Alfonso Soriano says he doesn’t want to be traded, but if the Cubs get off to a poor start and there’s an opportunity to be moved to a team where he’d feel comfortable, he’d be open to it.
“At my age, I don’t want to be part of a losing team,” he said, per the Tribune. “I hope we start good and everybody stays healthy and sends a message because I believe in this team with the people that we’ve got.
“My point is I signed here to win the World Series. I don’t want to go somewhere else and win. But if we have a bad start I have to think about moving somewhere else because I think there’s no more than two years left in my career.”
If it comes down a trade, Soriano says he and his agent have had conversations with the Cubs’ front office, which Jed Hoyer confirmed, about a list of “six or seven” teams in the “East or Central” to which he’d be willing to accept a trade. It sounds like the two sides have spoken at length about the possibility of a future trade, and are on the same page about what can and cannot be accomplished. That’s good news.
So, who wants to speculate about those “six or seven” teams on which we should be keeping our eyes in the early going this year? We might be able to make some pretty good guesses based on things Soriano has said before.
The criteria about which we’ve previously been told:
(1.) Probably nothing out west. Although Soriano has been a little vague on this (does he mean East Coast as in, the actual Coast, only? Also, he would have accepted a deal to the Dodgers, so how hard is his line?), but we can surmise that his preference is the eastern half of the States, where the trip to his home in the DR is much shorter. He now also says “Central,” which could mean a Central Division, or the center of the country – either way, there has to be at least one team in the middle of the country (Texas? St. Louis? Cincinnati? Kansas City?)
(2.) A contender. Soriano wants to go to a team with a chance to win this and next year. He’s running out of years, so this is understandable.
(3.) A team that won’t just bury him as a DH. Although Soriano would probably be open to *some* designated hitter duty, he still wants to play in the field some. And last year, he showed that he could still play pretty well in left field.

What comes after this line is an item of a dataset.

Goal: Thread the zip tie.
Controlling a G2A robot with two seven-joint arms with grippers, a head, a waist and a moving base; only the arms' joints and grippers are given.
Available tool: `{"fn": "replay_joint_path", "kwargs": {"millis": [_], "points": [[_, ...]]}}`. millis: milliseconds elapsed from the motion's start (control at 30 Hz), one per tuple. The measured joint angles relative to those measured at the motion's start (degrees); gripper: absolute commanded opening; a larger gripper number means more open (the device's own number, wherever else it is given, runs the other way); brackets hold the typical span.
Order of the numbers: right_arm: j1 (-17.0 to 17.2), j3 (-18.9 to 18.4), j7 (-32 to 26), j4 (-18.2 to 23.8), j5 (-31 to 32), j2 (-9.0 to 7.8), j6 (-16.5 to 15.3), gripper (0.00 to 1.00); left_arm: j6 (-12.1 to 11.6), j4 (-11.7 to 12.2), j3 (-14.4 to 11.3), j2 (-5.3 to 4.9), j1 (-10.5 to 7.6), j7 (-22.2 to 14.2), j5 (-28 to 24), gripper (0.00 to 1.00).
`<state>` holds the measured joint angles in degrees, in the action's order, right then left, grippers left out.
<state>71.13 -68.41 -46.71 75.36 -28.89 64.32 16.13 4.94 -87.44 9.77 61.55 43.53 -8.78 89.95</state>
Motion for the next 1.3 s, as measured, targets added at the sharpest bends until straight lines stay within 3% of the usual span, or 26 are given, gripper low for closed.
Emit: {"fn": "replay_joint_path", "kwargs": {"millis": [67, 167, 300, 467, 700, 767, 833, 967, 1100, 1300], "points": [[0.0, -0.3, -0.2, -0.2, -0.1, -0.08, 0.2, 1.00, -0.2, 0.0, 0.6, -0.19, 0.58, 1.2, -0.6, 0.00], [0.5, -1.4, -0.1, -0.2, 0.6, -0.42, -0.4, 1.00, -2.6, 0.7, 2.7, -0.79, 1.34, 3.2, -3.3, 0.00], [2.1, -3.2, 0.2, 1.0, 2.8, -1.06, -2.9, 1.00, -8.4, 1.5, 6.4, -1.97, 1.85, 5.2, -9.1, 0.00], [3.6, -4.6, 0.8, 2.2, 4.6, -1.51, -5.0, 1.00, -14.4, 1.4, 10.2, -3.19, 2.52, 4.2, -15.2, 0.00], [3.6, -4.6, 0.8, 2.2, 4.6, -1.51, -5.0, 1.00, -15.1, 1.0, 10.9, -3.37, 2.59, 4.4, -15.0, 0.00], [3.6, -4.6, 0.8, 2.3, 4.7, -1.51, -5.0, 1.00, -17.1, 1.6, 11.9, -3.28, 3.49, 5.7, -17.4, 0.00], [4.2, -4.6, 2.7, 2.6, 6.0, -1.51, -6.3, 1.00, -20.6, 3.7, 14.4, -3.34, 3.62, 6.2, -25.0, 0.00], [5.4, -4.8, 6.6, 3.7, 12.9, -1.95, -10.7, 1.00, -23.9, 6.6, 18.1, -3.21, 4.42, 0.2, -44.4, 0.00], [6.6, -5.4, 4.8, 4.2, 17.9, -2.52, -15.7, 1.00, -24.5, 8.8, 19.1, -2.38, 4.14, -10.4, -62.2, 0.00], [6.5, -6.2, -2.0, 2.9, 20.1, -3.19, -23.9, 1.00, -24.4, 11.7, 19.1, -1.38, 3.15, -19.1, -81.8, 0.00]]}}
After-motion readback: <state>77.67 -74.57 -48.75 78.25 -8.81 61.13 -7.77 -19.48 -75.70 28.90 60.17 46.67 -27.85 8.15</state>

So, what six or seven teams generally check those boxes? Well, a number of teams do – the Braves, the Nationals, the Phillies, and more immediately come to mind. The problem, however, is that not every team that fits Soriano’s criteria is actually going to have any interest in dealing for him, at least not short of an injury or two.
What about teams that look like they could use him, or who have previously had interest? The Yankees fit Soriano’s criteria, and they could use Soriano in the outfield some and DH some (they need a right-handed power bat). If Soriano is willing to stay in Chicago, then you’ve got to figure the White Sox fit. The Indians might fit for Soriano, but they’re running out of spots. Ditto the Tigers. The Red Sox might fit, but that’s a tricky outfield. The Orioles probably fit, but they might look to DH him more than he’d like. The Rays probably fit, but there’s the same potential issue there.

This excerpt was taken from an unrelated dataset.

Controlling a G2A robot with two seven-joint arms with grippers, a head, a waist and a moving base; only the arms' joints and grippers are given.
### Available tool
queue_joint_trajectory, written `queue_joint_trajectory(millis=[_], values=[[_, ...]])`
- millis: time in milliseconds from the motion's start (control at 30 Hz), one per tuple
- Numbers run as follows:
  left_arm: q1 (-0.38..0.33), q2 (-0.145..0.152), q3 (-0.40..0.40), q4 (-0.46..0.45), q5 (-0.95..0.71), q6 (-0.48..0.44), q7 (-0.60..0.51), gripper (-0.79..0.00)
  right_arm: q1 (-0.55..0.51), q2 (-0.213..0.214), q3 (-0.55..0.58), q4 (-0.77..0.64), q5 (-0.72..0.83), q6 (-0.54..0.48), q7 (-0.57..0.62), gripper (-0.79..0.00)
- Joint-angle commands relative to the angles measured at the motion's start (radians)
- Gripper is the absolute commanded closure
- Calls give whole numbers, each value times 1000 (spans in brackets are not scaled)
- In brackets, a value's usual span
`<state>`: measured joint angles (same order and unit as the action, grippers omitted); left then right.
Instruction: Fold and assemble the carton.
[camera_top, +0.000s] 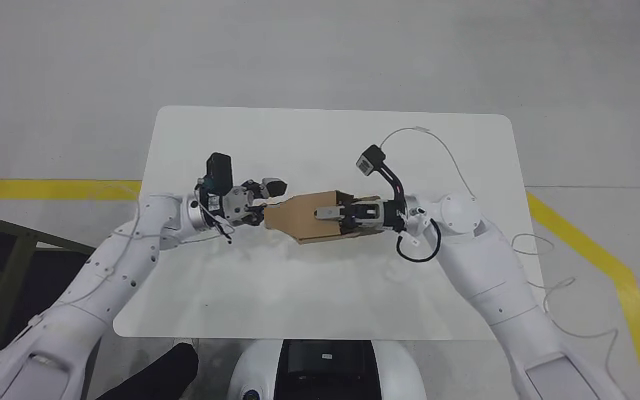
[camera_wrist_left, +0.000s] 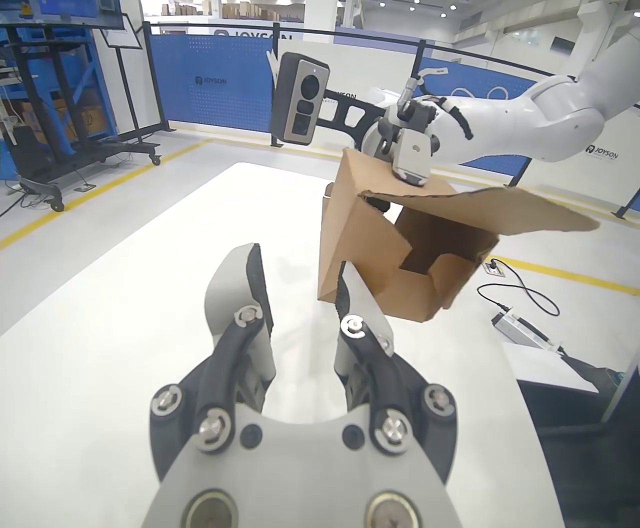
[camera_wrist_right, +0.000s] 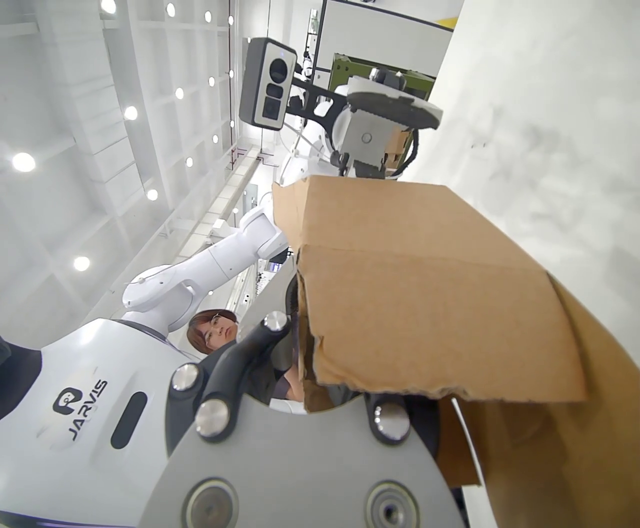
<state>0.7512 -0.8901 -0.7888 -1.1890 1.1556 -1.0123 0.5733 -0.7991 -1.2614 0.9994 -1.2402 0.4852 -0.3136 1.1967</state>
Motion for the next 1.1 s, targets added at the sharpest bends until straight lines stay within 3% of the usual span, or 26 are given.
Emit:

The Mets definitely have a need, but are they competitive enough? Are the Pirates competitive enough for Soriano? Are the Royals? Are the Rangers close enough to the DR?
I would love to know the teams on Soriano’s list, and see how much overlap there is between teams with potential need, and teams to which he’d accept a deal. If his list is mostly of the Atlanta/Washington ilk, the Cubs probably are never going to find a fit unless they luck into some unexpected openings. Given that he’s said “six or seven” teams, I do wonder if it’s still not a hard and fast list, though. We don’t want to get into another Ryan Dempster situation where the Cubs are negotiating with a team to which Soriano wouldn’t really accept a deal.
Here’s a guess on the list, based on Soriano’s criteria, and a presumption that, because he and the Cubs have had talks about this issue, the current list excludes teams that obviously won’t be trading for Soriano absent a horrible rash of injuries (i.e., Nationals, Braves, etc.), as well as teams that obviously won’t be trading for Soriano because they won’t want him (Miami, Houston, etc.):
Chicago White Sox
New York Yankees
New York Mets
Boston Red Sox
Maybe Tampa Bay Rays or Philadelphia Phillies
I think that’s a pretty fair guess on the list, but there are caveats aplenty: I’m just deducing. There are other teams that fit his criteria, and the teams who might have interest in him come, say, July, could be very different from the teams that would have interest in him today.
UPDATE: I hadn’t seen the Sun-Times’ report on Soriano yet, but it looks like my guesses were pretty solid (again, remembering that I excluded teams who likely have no need for Soriano, like the Dodgers). Sources tell the Sun-Times that the list includes the White Sox, the Yankees, the Mets, the Phillies, and the Dodgers.